Task brief
Look through the lines below for the word "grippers", and copy every line that has it.

Supplied data

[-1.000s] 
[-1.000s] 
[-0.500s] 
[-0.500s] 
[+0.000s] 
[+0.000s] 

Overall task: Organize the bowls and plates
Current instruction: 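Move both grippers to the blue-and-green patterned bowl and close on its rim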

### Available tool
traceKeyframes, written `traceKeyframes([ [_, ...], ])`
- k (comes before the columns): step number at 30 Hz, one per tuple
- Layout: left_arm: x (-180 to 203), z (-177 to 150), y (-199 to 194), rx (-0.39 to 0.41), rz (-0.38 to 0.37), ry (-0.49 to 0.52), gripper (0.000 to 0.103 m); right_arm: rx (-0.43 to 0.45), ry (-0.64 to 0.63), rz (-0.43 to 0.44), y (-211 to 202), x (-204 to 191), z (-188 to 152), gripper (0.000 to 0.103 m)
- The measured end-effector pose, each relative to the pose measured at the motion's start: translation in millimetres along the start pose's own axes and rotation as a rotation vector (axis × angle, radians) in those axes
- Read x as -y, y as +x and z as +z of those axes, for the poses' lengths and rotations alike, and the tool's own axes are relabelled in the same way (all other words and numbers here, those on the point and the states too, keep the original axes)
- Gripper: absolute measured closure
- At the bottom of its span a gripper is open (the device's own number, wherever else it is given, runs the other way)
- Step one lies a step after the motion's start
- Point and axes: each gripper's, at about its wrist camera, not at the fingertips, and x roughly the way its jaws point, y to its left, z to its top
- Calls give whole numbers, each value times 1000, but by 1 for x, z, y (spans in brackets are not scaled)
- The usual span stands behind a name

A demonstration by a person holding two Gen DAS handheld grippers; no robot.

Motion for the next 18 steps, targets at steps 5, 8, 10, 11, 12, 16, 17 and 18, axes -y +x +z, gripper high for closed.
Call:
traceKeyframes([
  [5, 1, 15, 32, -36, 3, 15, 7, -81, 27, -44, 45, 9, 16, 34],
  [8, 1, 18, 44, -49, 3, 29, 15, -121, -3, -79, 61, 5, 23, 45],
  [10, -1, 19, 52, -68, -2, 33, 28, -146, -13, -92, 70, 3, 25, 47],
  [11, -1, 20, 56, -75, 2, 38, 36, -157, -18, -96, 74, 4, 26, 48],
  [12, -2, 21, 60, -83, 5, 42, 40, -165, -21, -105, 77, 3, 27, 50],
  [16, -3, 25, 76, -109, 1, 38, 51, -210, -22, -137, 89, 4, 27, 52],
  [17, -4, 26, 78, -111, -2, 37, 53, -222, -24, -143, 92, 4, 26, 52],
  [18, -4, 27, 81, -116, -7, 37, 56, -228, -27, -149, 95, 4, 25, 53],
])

Answer to this problem
Current instruction: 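Move both grippers to the blue-and-green patterned bowl and close on its rim
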A demonstration by a person holding two Gen DAS handheld grippers; no robot.

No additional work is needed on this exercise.